Updated: May 9, 2022

hosts: Shobhana Kumar and Kala Ramesh


5th May

This month we'll be showcasing haibun written by Harriot West


Here is our first offering from Harriot West’s vast repertoire.


Picking Sunflowers for Van Gogh


It’s not an easy task. For all his impasto and rough ways with the brush, he’s extraordinarily fussy about his flowers. And he hates it when they droop. Sometimes I see him gently cup a sagging bloom. So tenderly it’s easy to imagine him helping an old woman lug her panier up a rickety flight of stairs. I like him then. Despite how demanding he is to work for. Never a word of thanks. My hands stained with pollen, to say nothing of dust rags that look as though they’ve been steeped in saffron.


It’s a pity he isn’t fonder of roses. Except for those thorns. Lavender perhaps? I’d fancy that. Brushing my fingertips along the stalks, carrying their scent throughout the day, dreaming about a wild man with ginger hair and reckless ways.


heat wave

the honey bee’s

restless thrum


Harriot West

KYSO Flash Issue 6: Fall 2016

Ekphrastic Haibun Story: 146 words



Do you want to know more about the author?

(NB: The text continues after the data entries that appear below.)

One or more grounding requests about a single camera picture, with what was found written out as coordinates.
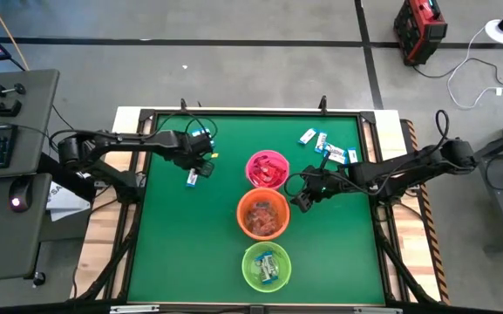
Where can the clear red gummy candy bag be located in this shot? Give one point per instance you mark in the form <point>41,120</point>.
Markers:
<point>255,222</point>
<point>270,218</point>

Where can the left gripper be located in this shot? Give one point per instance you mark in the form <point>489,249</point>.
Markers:
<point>190,150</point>

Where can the black diagonal frame strut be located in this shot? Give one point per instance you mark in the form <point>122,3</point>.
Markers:
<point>403,266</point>
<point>111,266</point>

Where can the grey desk with keyboard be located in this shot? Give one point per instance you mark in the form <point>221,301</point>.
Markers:
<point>37,109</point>

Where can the pink plastic halloween bucket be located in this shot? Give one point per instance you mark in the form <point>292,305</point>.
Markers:
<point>248,168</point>

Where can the black clamp post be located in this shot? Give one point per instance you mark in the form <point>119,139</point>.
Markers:
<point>183,104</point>
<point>323,104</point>

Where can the orange plastic halloween bucket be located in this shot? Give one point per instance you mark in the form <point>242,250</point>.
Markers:
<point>241,213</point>

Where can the black round knob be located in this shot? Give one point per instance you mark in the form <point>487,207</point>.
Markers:
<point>38,279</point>

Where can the orange black hazard strip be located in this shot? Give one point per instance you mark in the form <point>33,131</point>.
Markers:
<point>433,244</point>

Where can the red black tool box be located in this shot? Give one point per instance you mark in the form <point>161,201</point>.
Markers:
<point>421,30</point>

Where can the silver metal bracket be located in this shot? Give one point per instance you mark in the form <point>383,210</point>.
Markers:
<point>133,309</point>
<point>377,310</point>

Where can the black computer mouse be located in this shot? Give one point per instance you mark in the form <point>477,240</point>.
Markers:
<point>20,194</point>

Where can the red KitKat candy bar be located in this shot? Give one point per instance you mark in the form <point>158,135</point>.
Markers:
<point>275,179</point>
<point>260,172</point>
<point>277,165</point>

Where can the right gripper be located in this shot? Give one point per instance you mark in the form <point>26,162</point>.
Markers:
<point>327,183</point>

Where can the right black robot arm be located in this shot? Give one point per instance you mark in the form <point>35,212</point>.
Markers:
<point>408,168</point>

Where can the wooden table platform boards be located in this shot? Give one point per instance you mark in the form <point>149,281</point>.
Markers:
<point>98,244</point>

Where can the white round stand base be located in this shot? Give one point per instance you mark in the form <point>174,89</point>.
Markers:
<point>493,32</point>

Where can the white paper sheet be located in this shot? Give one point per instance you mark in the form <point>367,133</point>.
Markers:
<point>65,205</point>

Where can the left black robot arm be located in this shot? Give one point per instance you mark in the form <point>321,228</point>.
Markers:
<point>137,138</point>

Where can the green plastic halloween bucket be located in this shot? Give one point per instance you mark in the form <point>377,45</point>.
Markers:
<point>283,266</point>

Harriot West lives in Eugene, Oregon. She is a three-time winner of the Modern Haiku award for best haibun as well as a recipient of the Museum of Haiku Literature Award. Her first book, Into the Light (Mountains and Rivers Press, 2014), a collection of haibun and haiku, tied for first place in the 2015 Haiku Society of America’s Mildred Kanterman Book Awards. Her second book, Shades of Absence, a collection of haibun and tanka prose, was published in 2018 by Red Moon Press.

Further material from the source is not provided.